- [Task statement]: Print the listing below once more, unchanged.
Start of The data
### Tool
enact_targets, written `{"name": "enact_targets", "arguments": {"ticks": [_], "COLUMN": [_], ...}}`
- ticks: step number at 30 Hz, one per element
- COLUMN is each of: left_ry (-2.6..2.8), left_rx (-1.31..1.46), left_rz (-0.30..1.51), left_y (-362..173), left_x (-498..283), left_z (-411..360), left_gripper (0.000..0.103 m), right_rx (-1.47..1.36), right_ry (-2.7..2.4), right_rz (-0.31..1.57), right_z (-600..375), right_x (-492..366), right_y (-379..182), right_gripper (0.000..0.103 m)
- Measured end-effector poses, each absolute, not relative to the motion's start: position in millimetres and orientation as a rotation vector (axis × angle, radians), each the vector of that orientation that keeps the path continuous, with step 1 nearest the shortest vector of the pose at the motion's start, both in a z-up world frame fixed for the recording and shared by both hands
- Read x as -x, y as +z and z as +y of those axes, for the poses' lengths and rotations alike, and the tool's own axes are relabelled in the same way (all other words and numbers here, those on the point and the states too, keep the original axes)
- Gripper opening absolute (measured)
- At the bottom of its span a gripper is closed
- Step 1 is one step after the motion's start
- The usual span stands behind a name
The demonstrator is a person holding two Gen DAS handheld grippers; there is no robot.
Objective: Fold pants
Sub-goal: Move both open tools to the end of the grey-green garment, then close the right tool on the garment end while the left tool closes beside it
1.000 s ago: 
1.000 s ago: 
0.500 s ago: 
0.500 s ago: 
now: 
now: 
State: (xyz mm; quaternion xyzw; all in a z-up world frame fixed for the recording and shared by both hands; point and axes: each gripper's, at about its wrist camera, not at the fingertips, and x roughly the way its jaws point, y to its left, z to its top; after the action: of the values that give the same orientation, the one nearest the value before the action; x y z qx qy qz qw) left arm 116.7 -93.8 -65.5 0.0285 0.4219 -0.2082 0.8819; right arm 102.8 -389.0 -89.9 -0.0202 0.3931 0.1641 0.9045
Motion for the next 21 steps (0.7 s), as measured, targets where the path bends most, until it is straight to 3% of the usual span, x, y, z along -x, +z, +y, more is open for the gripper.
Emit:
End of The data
- [Your response]:
### Tool
enact_targets, written `{"name": "enact_targets", "arguments": {"ticks": [_], "COLUMN": [_], ...}}`
- ticks: step number at 30 Hz, one per element
- COLUMN is each of: left_ry (-2.6..2.8), left_rx (-1.31..1.46), left_rz (-0.30..1.51), left_y (-362..173), left_x (-498..283), left_z (-411..360), left_gripper (0.000..0.103 m), right_rx (-1.47..1.36), right_ry (-2.7..2.4), right_rz (-0.31..1.57), right_z (-600..375), right_x (-492..366), right_y (-379..182), right_gripper (0.000..0.103 m)
- Measured end-effector poses, each absolute, not relative to the motion's start: position in millimetres and orientation as a rotation vector (axis × angle, radians), each the vector of that orientation that keeps the path continuous, with step 1 nearest the shortest vector of the pose at the motion's start, both in a z-up world frame fixed for the recording and shared by both hands
- Read x as -x, y as +z and z as +y of those axes, for the poses' lengths and rotations alike, and the tool's own axes are relabelled in the same way (all other words and numbers here, those on the point and the states too, keep the original axes)
- Gripper opening absolute (measured)
- At the bottom of its span a gripper is closed
- Step 1 is one step after the motion's start
- The usual span stands behind a name
The demonstrator is a person holding two Gen DAS handheld grippers; there is no robot.
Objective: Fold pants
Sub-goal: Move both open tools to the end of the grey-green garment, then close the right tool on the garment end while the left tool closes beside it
1.000 s ago: 
1.000 s ago: 
0.500 s ago: 
0.500 s ago: 
now: 
now: 
State: (xyz mm; quaternion xyzw; all in a z-up world frame fixed for the recording and shared by both hands; point and axes: each gripper's, at about its wrist camera, not at the fingertips, and x roughly the way its jaws point, y to its left, z to its top; after the action: of the values that give the same orientation, the one nearest the value before the action; x y z qx qy qz qw) left arm 116.7 -93.8 -65.5 0.0285 0.4219 -0.2082 0.8819; right arm 102.8 -389.0 -89.9 -0.0202 0.3931 0.1641 0.9045
Motion for the next 21 steps (0.7 s), as measured, targets where the path bends most, until it is straight to 3% of the usual span, x, y, z along -x, +z, +y, more is open for the gripper.
Emit:

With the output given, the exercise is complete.